Our resultant design response takes advantage of the necessary difference in floor levels between the old and new buildings and underlined this separation by keeping bedrooms and utility spaces in the front and dedicating the shared family spaces to the new rear extension. Two courtyards were introduced along the spine of the house to not only invite more daylight and natural air into the building but to add visual relief via perimeter landscaping. The first courtyard, sandwiched between the period home and contemporary extension, becomes an interesting interstitial space that concurrently showcases the contrasting exterior skins.
The elevated floor plate of the rear extension presented opportunities for engaging formations of space, such as a sunken lounge with wrap-around bench seating that continue into the Dining area. The benches are paired with low horizontal slot windows that look out onto the side boundary garden.

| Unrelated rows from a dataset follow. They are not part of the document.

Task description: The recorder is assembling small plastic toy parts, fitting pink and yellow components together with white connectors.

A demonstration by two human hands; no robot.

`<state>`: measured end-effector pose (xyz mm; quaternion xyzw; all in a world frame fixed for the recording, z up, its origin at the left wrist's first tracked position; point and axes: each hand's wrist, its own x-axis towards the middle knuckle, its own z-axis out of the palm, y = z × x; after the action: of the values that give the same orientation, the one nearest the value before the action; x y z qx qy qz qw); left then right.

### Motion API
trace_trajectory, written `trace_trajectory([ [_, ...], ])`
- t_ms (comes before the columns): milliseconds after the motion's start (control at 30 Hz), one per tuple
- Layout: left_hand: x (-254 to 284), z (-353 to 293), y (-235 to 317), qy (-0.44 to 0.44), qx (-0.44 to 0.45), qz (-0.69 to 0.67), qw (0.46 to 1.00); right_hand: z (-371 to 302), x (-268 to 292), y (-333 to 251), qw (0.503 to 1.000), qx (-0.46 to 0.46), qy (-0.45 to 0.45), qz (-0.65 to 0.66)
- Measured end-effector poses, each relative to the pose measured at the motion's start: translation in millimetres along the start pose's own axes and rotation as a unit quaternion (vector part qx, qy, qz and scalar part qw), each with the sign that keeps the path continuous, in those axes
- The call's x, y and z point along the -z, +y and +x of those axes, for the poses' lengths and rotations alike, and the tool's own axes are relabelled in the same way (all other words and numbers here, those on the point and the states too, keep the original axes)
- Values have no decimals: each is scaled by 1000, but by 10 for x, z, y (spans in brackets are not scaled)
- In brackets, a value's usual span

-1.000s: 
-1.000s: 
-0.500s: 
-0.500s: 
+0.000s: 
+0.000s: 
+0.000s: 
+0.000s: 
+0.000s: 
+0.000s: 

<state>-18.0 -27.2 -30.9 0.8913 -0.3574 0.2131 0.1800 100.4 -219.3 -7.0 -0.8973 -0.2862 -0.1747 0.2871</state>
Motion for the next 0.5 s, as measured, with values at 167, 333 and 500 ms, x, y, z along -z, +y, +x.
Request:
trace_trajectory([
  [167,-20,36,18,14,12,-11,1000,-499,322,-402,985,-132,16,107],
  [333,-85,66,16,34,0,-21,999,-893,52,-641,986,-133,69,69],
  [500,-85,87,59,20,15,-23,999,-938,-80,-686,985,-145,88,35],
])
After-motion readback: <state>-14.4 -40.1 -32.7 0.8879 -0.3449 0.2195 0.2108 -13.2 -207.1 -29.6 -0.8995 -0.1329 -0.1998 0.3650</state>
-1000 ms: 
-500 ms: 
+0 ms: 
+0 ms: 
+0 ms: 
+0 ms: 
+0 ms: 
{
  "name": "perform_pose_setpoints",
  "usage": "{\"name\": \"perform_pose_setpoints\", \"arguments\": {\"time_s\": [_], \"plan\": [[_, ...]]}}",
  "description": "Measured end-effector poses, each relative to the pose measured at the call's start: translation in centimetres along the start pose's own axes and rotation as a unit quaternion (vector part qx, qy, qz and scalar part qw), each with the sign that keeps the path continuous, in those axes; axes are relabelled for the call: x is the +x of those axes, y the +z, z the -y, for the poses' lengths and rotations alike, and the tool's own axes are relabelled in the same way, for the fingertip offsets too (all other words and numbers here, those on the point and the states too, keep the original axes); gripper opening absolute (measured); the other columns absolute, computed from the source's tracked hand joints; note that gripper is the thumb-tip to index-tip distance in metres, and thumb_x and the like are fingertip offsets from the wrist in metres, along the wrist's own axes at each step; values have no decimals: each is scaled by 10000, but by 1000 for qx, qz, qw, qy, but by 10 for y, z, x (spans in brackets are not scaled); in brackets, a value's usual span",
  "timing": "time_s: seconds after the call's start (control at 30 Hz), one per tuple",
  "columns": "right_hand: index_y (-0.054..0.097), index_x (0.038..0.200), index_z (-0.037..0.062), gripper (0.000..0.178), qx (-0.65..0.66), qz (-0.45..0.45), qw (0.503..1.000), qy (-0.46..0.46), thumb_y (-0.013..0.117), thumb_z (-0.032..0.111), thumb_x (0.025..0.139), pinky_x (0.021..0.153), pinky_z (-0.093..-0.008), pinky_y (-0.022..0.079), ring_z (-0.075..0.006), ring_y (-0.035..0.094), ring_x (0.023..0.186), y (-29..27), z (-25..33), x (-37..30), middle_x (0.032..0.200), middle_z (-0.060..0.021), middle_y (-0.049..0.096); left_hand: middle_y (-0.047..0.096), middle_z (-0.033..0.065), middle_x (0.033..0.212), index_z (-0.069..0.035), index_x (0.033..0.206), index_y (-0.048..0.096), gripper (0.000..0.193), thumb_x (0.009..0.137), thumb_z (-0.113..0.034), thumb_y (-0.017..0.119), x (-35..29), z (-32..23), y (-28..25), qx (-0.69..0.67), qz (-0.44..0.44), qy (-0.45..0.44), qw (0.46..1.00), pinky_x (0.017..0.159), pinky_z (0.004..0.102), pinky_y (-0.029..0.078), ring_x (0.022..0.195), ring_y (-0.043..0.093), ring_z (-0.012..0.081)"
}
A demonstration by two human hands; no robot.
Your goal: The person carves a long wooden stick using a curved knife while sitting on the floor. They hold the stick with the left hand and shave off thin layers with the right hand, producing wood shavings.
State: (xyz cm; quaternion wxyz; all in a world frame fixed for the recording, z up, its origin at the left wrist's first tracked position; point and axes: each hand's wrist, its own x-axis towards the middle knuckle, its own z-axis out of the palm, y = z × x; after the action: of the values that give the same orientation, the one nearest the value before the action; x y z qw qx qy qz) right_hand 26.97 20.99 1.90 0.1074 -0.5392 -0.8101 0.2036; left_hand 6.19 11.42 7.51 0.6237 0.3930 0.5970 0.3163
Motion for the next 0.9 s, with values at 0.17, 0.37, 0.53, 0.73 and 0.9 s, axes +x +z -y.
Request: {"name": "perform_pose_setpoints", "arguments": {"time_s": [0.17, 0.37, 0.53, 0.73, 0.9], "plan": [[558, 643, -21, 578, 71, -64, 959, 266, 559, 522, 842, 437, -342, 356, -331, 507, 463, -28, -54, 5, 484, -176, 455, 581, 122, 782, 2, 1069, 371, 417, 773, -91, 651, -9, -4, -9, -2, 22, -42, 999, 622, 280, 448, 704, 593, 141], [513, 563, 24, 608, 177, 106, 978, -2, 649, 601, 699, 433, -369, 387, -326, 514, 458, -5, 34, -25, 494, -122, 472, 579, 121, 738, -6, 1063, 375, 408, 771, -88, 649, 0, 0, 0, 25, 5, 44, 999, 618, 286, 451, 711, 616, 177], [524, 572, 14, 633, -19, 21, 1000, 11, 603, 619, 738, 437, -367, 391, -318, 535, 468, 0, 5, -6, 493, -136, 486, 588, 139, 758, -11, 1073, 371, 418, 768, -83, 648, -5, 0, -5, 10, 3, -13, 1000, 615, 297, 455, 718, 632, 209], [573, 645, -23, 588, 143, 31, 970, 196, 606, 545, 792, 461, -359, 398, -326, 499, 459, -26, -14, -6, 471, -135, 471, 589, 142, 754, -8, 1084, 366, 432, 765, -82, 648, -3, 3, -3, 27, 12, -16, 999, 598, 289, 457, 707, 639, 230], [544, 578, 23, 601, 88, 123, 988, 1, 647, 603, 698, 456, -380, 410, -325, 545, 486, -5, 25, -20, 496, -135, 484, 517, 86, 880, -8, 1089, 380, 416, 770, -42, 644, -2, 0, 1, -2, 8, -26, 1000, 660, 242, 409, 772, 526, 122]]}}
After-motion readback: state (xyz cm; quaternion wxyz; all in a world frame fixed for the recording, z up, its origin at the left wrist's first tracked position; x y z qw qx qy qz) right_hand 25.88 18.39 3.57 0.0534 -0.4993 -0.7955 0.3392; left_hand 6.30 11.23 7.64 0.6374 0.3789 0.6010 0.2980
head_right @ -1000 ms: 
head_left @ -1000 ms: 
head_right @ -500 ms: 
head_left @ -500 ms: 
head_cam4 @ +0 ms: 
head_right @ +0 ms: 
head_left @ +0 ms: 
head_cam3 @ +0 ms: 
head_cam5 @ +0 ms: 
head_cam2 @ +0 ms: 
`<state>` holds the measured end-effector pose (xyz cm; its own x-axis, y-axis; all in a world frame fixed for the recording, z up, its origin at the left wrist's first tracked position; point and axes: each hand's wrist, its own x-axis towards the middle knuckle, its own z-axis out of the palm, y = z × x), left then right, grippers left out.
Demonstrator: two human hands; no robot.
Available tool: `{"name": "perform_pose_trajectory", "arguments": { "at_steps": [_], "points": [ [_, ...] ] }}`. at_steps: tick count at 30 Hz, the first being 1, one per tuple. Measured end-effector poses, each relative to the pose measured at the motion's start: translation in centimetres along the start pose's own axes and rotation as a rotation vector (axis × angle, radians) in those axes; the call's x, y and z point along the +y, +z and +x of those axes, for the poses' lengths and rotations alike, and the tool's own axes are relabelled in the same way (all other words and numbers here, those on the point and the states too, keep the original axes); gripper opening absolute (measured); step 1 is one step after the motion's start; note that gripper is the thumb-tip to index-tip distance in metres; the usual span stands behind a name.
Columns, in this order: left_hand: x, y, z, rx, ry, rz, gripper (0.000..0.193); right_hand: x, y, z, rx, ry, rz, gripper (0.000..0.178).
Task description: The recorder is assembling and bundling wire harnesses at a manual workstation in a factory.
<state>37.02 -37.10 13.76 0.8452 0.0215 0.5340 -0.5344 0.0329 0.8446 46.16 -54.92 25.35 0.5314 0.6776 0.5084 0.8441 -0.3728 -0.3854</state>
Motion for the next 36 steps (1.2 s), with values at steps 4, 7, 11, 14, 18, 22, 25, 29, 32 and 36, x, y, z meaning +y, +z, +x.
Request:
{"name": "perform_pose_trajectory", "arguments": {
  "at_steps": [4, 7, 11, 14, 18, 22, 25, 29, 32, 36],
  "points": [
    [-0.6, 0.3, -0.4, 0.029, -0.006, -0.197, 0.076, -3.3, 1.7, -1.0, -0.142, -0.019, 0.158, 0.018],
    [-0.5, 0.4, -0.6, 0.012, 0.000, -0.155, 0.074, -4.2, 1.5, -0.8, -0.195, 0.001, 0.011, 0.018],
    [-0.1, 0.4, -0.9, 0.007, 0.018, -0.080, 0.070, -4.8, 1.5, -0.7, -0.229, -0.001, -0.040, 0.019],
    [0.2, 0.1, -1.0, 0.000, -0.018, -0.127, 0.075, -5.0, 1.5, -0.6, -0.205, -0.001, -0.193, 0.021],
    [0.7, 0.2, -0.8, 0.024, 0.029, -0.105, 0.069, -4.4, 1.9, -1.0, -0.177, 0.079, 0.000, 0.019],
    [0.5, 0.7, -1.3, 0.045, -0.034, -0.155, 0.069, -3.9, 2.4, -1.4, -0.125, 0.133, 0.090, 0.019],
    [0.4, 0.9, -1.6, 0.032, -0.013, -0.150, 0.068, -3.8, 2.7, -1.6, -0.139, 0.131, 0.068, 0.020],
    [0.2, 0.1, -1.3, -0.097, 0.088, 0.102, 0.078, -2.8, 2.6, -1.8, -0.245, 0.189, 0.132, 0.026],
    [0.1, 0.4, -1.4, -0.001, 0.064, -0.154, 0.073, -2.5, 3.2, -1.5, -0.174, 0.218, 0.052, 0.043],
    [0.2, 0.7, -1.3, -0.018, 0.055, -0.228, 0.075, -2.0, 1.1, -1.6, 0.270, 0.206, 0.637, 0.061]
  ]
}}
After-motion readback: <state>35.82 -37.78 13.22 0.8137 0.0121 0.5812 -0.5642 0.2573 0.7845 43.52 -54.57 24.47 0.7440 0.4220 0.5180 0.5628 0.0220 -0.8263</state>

Full-height glazed sliding doors open out onto a raised sheltered deck, which also bridges the main body of the house with a rear pavilion – a self-contained parent’s retreat that houses a second Living Room, a Study, and sanitary facilities. The rear structures orientate towards a northern central courtyard and its Japanese Maple tree that becomes the visual anchor from all rooms facing the courtyard. The open-plan layout of the Living and Kitchen spaces facilitates and promotes the concept of ‘indoor/outdoor living whilst ensuring clever passive design principles were practically and successfully employed throughout the house (deep eaves for sun-shading, green roof, good airflow, and an abundance of natural light).
Being situated in a flood-prone area meant that the selection of exterior building materials has to be able to withstand the rare event of a flood. Part of the brief called for a general idea of a low-maintenance home, so the material palette was curated to be simple, honest, and robust (Colorbond cladding, unfinished concrete blocks, aluminum slates).
The original period house was painted white in keeping with the Federation-style characteristics of ‘homely simplicity’ & ‘robust honesty’. The new addition is finished in a dark ‘Monument’ Colorbond steel cladding as a logical counterpoint to the original building. Blackbutt timber flooring and decking boards (which continue up walls and ceiling soffits) are used to contrast with the cooler material tone of the steel cladding.